Email security and monitoring
Modern email security inspects calendar files, not just attachments and links. EDR and a monitored SOC catch the follow-on activity when someone clicks anyway.
The account takeover side of this, and why MFA plus conditional access matters so much, is covered in our deep dive on MFA and business email compromise. And if a click does turn into something worse, tested backups are what turn a crisis into a recovery, which we unpack in business continuity and disaster recovery.
The takeaway
Calendar ransomware is not a new kind of ransomware. It is a new front door for the same attack, chosen because your calendar is the one place you never expect to be lied to. Close the door with sensible calendar settings, teach your team that an unexpected invite deserves the same suspicion as an unexpected link, and keep the layers behind it strong.
Getting those settings enforced across every mailbox, and having someone actually watching for the sign-in that should not be there, is exactly what our managed security service does. If a strange meeting has already shown up in someone's diary, that conversation is worth having today rather than after the reminder fires.
Common questions
A meeting I never accepted has appeared in my calendar. What should I do?

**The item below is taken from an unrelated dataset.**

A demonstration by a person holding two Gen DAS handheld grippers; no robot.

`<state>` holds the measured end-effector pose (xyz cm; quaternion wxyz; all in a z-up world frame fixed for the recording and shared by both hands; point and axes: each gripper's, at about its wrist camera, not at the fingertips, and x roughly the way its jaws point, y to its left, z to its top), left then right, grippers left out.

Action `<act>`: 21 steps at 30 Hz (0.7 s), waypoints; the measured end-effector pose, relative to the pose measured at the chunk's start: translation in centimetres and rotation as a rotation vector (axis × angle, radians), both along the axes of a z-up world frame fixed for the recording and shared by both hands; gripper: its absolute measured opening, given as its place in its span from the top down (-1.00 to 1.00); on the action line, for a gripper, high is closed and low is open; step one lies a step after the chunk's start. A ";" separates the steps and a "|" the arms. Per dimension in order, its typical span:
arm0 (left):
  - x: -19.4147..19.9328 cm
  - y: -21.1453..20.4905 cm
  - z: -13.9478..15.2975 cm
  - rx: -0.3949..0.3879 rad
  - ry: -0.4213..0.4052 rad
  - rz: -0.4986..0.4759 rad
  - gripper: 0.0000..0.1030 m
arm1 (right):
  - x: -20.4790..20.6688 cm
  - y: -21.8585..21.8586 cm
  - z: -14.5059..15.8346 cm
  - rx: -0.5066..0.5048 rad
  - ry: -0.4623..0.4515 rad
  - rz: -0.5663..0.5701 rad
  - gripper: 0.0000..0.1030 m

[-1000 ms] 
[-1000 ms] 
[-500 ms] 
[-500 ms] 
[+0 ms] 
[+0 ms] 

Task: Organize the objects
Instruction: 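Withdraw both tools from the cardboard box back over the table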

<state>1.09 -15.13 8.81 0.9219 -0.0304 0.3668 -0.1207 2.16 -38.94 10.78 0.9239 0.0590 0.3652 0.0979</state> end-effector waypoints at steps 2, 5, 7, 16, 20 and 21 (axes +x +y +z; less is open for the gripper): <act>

Do not click any links in it and do not decline it, because declining sends a reply that tells the attacker your address is real. Report it as phishing if your mail client allows, then delete the event. If you already clicked a link or entered your password, tell your IT provider immediately so they can reset the account and check for suspicious sign-ins.
Can a calendar invite really install ransomware?
Not by itself. The invite is the lure, not the payload. The danger is the link or QR code inside it, which leads to a fake login page that steals your credentials or a download that gives the attacker remote access. Either one is the foothold a ransomware attack starts from.
Why don't spam filters catch malicious invites?
Calendar invite files (.ics) are plain text, and receiving invites from people outside your business is completely normal, so many email filters give them an easy ride. Worse, some calendars process the invite and create the event even if the email itself is never opened, so the lure lands in your diary regardless.
How do I stop invites adding themselves to my calendar?
Both Outlook and Google Calendar have settings to only add invitations from known senders, or only after you accept. In a business, these settings are best applied centrally so every staff member is covered, which is something your IT provider can do in minutes.